È stato pubblicato nella Gazzetta ufficiale 104/2022, il decreto del 24.3.2022 del ministro dello Sviluppo economico, che riforma la legge 181/89 per il rilancio delle aree di crisi industriale semplificando e accelerando le procedure per le imprese che presentano domande di incentivi per realizzare programmi di investimento sul territorio nazionale.
Il Ministero emanerà una circolare con indicazioni inerenti alle modalità di accesso alle agevolazioni di cui al presente decreto ed ai termini di presentazione della domanda di agevolazioni.
Almeno 30 giorni prima del termine iniziale Invitalia – soggetto gestore – renderà disponibili le modalità di accesso alle agevolazioni e tutte le informazioni necessarie alla presentazione delle domande da parte delle imprese proponenti.
Nei casi in cui l’intervento sia disciplinato da apposito accordo di programma, quest’ultimo può definire ulteriori modalità di accesso.
Aree di crisi industriale, semplificato l’iter
Gli incentivi sono finalizzati al rilancio delle attività industriali, alla salvaguardia dei livelli occupazionali, al sostegno dei programmi di investimento e allo sviluppo imprenditoriale delle aree colpite da crisi industriale e di settore. Sul sito del ministero dello Sviluppo economico la sezione dedicata.
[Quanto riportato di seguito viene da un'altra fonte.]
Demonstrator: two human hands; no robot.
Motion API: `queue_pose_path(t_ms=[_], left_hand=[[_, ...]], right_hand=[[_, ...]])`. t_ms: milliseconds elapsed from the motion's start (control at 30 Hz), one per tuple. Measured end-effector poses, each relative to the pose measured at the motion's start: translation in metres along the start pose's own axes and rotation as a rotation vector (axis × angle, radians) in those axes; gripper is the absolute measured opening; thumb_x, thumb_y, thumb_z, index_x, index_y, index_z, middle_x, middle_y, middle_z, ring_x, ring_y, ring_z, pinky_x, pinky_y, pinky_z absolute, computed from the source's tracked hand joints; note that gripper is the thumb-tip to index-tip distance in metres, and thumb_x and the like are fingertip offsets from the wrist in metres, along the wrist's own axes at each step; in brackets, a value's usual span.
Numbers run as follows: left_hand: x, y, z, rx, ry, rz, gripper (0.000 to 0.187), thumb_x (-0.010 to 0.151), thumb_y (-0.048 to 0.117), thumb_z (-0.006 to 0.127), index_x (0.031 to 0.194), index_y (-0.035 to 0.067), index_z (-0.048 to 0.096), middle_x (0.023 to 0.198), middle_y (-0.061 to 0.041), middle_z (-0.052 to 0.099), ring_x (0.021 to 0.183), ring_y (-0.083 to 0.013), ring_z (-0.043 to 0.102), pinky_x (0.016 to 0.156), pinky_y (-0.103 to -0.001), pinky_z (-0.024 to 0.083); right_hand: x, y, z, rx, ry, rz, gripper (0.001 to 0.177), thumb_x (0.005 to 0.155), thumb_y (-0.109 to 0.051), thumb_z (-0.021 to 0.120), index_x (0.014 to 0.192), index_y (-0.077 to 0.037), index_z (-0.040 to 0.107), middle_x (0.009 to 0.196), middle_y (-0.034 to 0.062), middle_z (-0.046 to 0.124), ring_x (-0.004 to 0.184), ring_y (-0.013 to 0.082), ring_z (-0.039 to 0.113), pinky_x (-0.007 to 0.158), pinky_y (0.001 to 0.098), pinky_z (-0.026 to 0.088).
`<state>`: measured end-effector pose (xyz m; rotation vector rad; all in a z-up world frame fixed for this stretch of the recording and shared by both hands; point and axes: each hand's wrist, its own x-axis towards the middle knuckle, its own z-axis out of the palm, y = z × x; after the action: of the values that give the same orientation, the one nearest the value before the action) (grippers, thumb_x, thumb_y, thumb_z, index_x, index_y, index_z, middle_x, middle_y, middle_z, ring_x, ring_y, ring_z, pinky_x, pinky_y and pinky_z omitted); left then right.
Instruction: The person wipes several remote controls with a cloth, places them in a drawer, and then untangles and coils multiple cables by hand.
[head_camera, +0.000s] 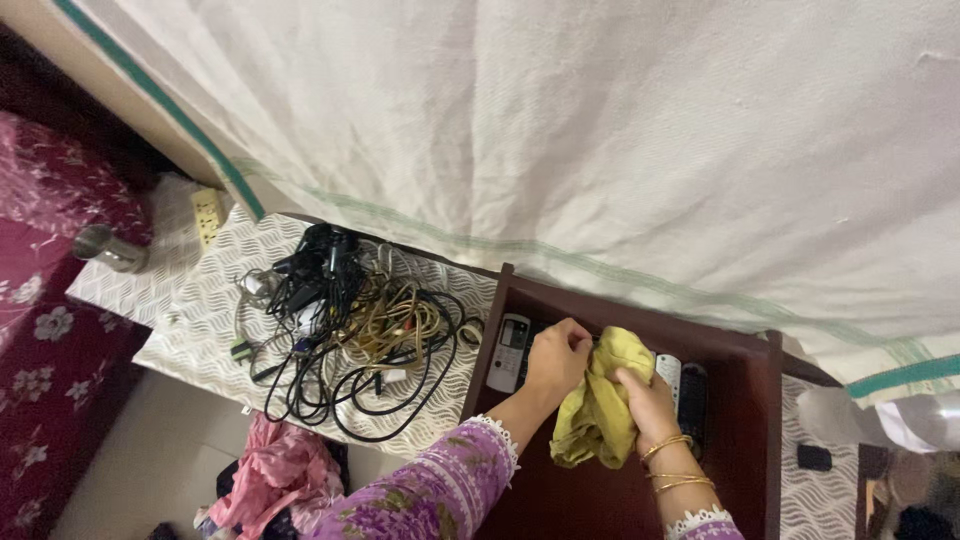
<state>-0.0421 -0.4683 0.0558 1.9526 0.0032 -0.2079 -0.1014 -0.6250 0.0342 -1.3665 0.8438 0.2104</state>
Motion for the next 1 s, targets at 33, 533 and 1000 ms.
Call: queue_pose_path(t_ms=[33, 533, 1000], left_hand=[[-0.001, 0.003, -0.001, -0.004, 0.0, 0.003, 0.011, 0.089, 0.012, 0.071, 0.094, 0.003, 0.072, 0.084, -0.013, 0.074, 0.077, -0.0285, 0.073, 0.07, -0.038, 0.057], [-0.044, 0.054, -0.034, 0.01, 0.099, 0.047, 0.033, 0.093, 0.03, 0.068, 0.109, 0.002, 0.07, 0.105, -0.022, 0.071, 0.1, -0.0342, 0.067, 0.089, -0.041, 0.053], [-0.045, 0.087, -0.142, -0.642, -0.202, -0.206, 0.069, 0.088, 0.046, 0.072, 0.134, -0.002, 0.055, 0.121, -0.015, 0.068, 0.109, -0.0194, 0.066, 0.093, -0.033, 0.053]], right_hand=[[0.001, -0.001, -0.001, 0.011, -0.013, -0.015, 0.042, 0.089, -0.021, 0.067, 0.124, 0.001, 0.065, 0.111, 0.0168, 0.073, 0.092, 0.0278, 0.073, 0.077, 0.0429, 0.06], [-0.053, -0.047, 0.018, 0.079, -0.032, -0.268, 0.036, 0.085, -0.011, 0.07, 0.118, 0.002, 0.067, 0.111, 0.0111, 0.072, 0.093, 0.0202, 0.07, 0.08, 0.035, 0.056], [-0.143, -0.077, 0.138, 0.264, -0.037, -0.538, 0.047, 0.088, -0.006, 0.057, 0.134, -0.001, 0.055, 0.123, 0.009, 0.066, 0.106, 0.0176, 0.067, 0.087, 0.0309, 0.055]])
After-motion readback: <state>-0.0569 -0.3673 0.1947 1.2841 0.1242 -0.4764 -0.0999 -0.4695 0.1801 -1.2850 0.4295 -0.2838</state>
Con decreto del Ministro dello Sviluppo economico del 24.3.2022, sono state stabilite nuove modalità di accesso e funzionamento degli interventi per il rilancio delle aree di crisi industriale ai sensi della legge n. 181/89, in sostituzione della disciplina attuativa recata dal decreto del Ministro dello Sviluppo economico del 30 agosto 2019 e dalla circolare del Direttore generale per gli incentivi alle imprese 16 gennaio 2020, n. 10088, come modificata dalla circolare direttoriale 26 maggio 2020, n. 153147.
Nel testo è inserita una clausola a tutela lavoratori ed è fissato un limite alle delocalizzazioni.
In una successiva circolare esplicativa la definizione di ulteriori aspetti rilevanti per l’accesso alle agevolazioni e il funzionamento del regime di aiuto.
Con una nota sul sito, il MiSE spiega che il provvedimento amplia le modalità operative di questo importante strumento di riconversione e riqualificazione industriale estendendo le agevolazioni alla realizzazione di programmi di investimento produttivo e/o per la tutela ambientale di importo superiore a 5 milioni di euro, che comprendono anche progetti per l’innovazione di processo e dell’organizzazione, la ricerca industriale e lo sviluppo sperimentale, nonché la formazione del personale.
Nel decreto è presente la clausola, resa già operativa da una direttiva ministeriale e da una norma contenuta in legge di bilancio 2022, che dà priorità nella richiesta di incentivi alle aziende che si impegnano ad assumere lavoratori di aziende del territorio per i quali è attivo un tavolo di crisi al Mise.
Sono state snellite le procedure di valutazione delle domande presentate dalle imprese che intendono investire in aree di crisi industriali, riducendo i tempi per le istruttorie, le delibere nonché l’erogazione dei contributi, sia a fondo perduto sia come finanziamento agevolato.
Le agevolazioni sono concesse sulla base di una procedura valutativa con procedimento a sportello, secondo quanto stabilito dall’art. 5 del decreto legislativo 31 marzo 1998, n. 123 e successive modificazioni ed integrazioni.
Ciascuna domanda di agevolazione deve essere correlata a un solo programma di investimento.